Pleasures of Process Development

Filed under: industry life — milkshake @ 8:32 pm

BreakingBad

Mother, I tried please believe me,
I’m doing my best as you insist,
I’m ashamed of the material I burned through,
I’m ashamed of the deadlines we missed.

But if you could just see the beauty,
These things I could never describe,
These pleasures of process perfection,
This is my one lucky prize.

refrain: Product isolation…

My apologies to Joy Division

19 Comments »

  1. That is my favourite scale ever! It’s so sad that I haven’t had a chance since a summer placement years ago to do kilo-scale reactions. 😦 Unfortunately during my PhD it’s even less likely to do reactions like this, but I’d love to scale one of my fluorinations to a reactor this size!

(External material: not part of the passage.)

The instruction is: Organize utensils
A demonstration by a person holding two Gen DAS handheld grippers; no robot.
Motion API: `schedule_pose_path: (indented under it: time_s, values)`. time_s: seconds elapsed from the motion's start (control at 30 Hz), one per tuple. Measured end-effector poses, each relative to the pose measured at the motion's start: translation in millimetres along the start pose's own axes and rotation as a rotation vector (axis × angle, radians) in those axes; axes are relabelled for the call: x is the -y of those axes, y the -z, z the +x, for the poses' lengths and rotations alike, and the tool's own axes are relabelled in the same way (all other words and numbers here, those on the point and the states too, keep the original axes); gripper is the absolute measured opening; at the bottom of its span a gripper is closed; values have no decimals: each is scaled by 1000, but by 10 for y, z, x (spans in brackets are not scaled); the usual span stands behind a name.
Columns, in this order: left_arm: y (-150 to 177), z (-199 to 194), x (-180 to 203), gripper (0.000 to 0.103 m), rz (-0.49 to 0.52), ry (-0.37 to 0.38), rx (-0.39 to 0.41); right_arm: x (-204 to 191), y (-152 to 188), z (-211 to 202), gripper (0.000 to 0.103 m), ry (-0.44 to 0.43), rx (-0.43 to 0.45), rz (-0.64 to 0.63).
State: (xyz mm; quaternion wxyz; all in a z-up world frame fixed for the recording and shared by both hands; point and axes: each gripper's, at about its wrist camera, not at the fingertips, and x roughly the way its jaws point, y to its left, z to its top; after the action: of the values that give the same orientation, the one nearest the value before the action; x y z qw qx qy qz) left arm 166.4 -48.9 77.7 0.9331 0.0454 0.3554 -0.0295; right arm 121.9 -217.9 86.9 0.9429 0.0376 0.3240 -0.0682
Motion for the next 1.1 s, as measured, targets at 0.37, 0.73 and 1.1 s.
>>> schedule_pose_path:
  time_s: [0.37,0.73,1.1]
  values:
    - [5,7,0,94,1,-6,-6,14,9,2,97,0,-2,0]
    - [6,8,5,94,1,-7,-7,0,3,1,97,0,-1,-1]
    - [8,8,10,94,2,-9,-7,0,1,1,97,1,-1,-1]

    Comment by Fluorine Chemist — November 7, 2014 @ 1:01 pm

  2. But ist looks like you wear no safety goggles…

    Comment by Christian Gege — November 7, 2014 @ 2:18 pm

    • of that I’m ashamed too. (I had a full face shield on, when pouring two gallons of HCl into the reactor)

      Comment by milkshake — November 7, 2014 @ 2:21 pm

  3. Reflux in 12M HCl: what is the (area of) chemistry?

    Comment by Neil — November 12, 2014 @ 9:00 am

    • it is an inorganic compound – a heavy metal complex. It is just a precursor for other stuff.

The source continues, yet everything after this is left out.